Return, from the listing below, each line where the word "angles" appears.

_____

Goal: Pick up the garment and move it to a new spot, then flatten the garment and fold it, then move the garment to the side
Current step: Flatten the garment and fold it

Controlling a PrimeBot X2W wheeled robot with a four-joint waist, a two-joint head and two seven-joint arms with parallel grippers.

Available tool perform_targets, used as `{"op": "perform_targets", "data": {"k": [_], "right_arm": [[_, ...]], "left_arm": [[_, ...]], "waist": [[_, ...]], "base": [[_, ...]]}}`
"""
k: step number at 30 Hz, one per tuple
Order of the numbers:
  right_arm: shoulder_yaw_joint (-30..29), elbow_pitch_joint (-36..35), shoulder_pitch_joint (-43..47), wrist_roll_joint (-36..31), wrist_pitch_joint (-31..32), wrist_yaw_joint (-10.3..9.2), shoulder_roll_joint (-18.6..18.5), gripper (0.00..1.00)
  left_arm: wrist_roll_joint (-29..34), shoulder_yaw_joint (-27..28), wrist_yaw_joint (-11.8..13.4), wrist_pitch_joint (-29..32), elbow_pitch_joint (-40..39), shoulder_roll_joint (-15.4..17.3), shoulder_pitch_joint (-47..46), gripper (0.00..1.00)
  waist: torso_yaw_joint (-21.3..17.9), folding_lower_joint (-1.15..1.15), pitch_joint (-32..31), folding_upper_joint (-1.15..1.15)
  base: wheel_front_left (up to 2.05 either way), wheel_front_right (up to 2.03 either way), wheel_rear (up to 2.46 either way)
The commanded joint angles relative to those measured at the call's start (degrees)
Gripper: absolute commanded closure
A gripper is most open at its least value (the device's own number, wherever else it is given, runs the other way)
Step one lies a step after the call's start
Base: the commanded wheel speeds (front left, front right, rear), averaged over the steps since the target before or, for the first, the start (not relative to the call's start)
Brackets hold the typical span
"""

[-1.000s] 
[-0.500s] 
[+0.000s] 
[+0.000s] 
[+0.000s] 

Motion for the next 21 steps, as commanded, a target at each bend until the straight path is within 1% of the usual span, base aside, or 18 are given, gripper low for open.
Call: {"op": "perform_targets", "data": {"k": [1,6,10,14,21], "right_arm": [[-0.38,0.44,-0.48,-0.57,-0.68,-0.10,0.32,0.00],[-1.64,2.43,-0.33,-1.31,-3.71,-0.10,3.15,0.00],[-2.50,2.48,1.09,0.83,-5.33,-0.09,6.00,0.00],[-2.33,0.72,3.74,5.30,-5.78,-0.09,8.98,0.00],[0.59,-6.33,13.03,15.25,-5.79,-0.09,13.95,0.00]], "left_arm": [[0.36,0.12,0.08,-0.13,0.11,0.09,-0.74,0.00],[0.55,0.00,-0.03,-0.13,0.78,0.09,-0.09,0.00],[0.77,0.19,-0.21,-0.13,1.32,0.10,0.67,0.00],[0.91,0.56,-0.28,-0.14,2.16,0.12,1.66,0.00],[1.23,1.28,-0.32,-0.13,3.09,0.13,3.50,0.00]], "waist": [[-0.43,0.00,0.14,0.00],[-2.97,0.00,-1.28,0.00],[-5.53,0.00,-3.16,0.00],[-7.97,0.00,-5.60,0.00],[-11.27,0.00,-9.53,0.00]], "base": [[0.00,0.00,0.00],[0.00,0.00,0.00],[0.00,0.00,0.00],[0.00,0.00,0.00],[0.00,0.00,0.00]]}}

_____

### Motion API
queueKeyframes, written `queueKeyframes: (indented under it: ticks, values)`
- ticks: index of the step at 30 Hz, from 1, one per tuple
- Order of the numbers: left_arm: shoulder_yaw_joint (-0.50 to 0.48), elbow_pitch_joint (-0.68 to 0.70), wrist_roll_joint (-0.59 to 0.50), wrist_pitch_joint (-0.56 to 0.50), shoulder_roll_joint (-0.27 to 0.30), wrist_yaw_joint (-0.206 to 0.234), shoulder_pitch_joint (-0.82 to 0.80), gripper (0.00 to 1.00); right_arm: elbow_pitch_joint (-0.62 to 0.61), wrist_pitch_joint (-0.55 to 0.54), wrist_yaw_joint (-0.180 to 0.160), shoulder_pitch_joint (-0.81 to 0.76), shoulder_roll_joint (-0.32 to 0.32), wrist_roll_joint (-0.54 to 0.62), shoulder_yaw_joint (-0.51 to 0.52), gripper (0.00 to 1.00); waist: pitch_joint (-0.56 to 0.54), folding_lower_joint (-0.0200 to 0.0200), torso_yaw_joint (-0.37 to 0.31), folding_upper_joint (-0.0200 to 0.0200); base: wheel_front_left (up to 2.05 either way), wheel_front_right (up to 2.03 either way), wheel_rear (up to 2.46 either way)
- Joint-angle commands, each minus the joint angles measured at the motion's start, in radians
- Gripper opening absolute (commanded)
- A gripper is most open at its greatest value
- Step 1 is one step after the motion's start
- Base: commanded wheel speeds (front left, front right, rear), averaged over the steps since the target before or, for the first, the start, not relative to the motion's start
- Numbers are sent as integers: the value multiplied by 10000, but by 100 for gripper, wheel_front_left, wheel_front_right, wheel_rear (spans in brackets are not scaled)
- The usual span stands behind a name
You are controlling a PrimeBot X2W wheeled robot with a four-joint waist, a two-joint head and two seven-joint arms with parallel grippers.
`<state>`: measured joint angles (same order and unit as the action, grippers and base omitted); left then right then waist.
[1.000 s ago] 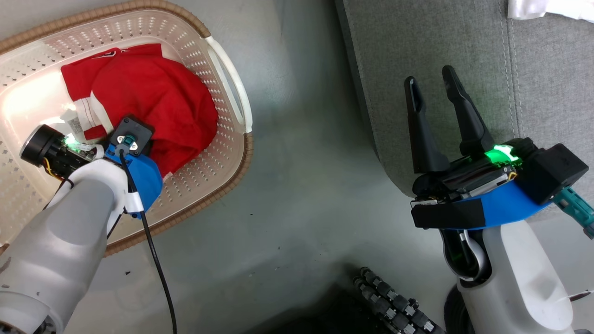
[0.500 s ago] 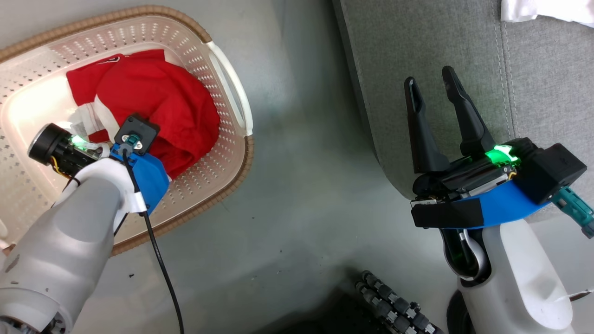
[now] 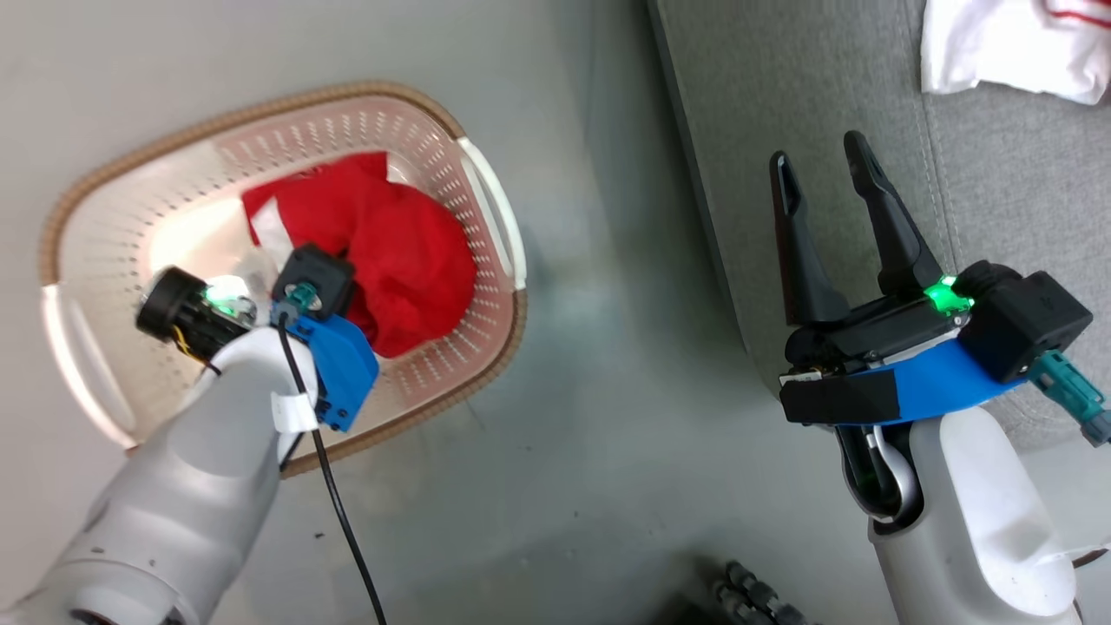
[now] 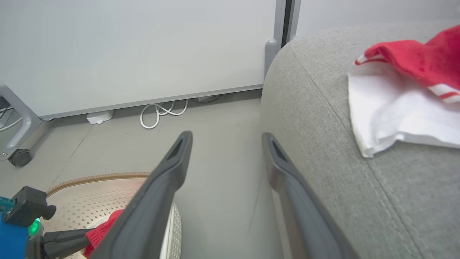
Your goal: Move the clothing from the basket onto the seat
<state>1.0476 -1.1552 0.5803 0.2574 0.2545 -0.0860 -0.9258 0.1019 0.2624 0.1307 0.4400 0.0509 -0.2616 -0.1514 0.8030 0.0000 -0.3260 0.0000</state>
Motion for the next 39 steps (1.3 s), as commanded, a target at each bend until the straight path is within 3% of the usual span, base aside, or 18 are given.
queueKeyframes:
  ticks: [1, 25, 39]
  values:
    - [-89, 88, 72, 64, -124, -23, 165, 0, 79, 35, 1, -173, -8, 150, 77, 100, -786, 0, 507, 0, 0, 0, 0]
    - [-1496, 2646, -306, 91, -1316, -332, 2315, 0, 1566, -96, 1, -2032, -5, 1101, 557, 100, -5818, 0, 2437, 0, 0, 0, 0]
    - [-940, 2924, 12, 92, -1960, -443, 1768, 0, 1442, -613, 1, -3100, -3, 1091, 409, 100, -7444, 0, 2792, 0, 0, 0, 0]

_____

_Output of the task_
The commanded joint angles relative to those measured at the call's start (degrees)
- Joint-angle commands, each minus the joint angles measured at the motion's start, in radians
`<state>`: measured joint angles (same order and unit as the action, grippers and base omitted); left then right then waist.

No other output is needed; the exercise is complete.